Top 4 Sentence Embedding Techniques using Python

Purva Huilgol Last Updated : 22 Oct, 2024
12 min read

Humans’ ability to understand nuances in a language is unmatchable. The perceptive human brain can easily understand humour, sarcasm, negative sentiment, and much more in a given sentence. The only criterion for this is that we have to know the language of the sentence. For instance, if someone commented on my article in Japanese, I certainly wouldn’t understand what the person was trying to say. This is the general rule. For effective communication, we must interact with the listener in a language he/she understands best.

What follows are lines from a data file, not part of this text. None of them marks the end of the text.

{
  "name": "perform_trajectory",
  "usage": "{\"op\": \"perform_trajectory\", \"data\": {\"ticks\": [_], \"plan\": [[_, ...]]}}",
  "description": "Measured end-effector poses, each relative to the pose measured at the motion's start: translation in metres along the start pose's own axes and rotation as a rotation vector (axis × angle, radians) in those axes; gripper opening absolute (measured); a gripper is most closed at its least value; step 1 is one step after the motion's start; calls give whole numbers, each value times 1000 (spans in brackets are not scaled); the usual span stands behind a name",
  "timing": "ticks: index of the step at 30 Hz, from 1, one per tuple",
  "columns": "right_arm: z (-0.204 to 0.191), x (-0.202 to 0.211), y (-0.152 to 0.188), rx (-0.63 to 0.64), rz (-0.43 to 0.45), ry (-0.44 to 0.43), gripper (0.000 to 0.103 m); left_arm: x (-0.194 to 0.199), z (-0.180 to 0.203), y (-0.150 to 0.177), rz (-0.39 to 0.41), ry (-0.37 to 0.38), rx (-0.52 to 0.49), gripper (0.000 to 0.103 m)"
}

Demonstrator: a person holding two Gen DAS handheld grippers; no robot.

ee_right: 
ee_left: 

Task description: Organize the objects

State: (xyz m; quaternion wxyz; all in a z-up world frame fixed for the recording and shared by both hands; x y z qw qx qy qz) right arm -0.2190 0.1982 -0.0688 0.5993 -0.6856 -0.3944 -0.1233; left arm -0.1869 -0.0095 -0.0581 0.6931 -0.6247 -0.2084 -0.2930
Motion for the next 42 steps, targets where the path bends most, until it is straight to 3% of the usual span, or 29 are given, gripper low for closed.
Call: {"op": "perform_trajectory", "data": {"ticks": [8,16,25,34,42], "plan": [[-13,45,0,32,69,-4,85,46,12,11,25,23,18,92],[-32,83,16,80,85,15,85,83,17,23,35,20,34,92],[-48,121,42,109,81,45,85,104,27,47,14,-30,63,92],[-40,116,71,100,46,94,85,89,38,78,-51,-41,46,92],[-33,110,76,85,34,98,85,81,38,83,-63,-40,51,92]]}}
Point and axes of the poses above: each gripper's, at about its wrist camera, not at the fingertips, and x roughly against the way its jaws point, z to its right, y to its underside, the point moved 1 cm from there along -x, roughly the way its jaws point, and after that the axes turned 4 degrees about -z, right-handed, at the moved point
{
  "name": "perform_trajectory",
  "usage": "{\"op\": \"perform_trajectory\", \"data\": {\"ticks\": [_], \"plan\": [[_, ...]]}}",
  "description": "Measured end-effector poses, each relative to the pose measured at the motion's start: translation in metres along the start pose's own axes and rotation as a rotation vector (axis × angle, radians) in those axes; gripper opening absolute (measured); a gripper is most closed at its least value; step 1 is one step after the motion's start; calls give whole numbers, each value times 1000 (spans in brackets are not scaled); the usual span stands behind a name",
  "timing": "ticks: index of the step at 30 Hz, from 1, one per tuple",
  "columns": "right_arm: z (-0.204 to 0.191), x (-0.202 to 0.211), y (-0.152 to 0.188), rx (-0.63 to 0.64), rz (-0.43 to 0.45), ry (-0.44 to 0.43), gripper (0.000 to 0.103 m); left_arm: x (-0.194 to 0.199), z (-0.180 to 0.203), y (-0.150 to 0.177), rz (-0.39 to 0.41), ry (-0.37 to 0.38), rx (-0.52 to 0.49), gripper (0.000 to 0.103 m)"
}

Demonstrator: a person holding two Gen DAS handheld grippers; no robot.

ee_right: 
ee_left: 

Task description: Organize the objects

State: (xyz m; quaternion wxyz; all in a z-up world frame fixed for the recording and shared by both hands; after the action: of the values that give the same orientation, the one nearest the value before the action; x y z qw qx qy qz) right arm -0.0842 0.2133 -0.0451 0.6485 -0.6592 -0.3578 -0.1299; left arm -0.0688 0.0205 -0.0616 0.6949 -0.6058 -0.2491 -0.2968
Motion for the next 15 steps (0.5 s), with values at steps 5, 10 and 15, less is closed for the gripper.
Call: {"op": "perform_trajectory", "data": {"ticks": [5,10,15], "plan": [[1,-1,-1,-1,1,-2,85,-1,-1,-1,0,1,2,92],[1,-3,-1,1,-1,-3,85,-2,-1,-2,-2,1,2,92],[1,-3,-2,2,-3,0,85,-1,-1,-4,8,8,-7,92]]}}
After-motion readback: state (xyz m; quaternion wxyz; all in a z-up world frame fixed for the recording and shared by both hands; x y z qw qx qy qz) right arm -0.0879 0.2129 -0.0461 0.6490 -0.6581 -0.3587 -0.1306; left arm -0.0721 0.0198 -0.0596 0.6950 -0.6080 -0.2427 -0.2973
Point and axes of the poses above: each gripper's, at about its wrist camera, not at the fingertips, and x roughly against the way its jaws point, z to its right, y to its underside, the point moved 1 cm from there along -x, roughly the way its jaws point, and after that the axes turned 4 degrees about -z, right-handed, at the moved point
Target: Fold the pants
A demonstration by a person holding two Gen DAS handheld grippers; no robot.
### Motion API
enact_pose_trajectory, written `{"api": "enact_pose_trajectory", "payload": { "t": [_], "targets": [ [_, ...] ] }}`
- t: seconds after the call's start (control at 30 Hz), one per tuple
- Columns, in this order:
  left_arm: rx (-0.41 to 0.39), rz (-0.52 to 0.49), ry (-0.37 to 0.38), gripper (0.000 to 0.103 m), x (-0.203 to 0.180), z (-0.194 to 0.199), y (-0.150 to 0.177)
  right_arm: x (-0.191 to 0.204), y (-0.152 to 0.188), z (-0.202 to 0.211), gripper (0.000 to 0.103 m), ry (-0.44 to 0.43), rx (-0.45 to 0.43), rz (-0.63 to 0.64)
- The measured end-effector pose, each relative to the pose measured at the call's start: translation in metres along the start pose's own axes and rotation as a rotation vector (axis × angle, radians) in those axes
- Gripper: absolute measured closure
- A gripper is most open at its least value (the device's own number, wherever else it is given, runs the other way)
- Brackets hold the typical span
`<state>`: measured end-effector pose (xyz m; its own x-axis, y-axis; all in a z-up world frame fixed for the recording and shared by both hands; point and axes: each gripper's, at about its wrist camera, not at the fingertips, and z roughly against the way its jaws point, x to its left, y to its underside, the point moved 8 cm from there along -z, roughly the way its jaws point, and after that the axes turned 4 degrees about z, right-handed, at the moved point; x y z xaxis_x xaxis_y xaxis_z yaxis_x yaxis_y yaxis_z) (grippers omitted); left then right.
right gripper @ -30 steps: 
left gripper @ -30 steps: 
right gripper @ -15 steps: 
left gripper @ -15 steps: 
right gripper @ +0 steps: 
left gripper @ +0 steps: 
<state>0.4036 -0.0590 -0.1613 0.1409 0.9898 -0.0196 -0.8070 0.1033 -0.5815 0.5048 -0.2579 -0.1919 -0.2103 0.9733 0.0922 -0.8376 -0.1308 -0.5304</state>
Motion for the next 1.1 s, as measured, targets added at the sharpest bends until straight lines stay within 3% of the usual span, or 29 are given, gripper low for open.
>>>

For a machine to process and understand any text, we must represent this text in a language that the machine can understand. What language do you think machines understand best? Yes, it is that of numbers. A machine can only work with numbers, no matter what data we provide: video, audio, image, or text. That is why representing text as numbers or embedding text, as it is called, is one of the most actively researched topics.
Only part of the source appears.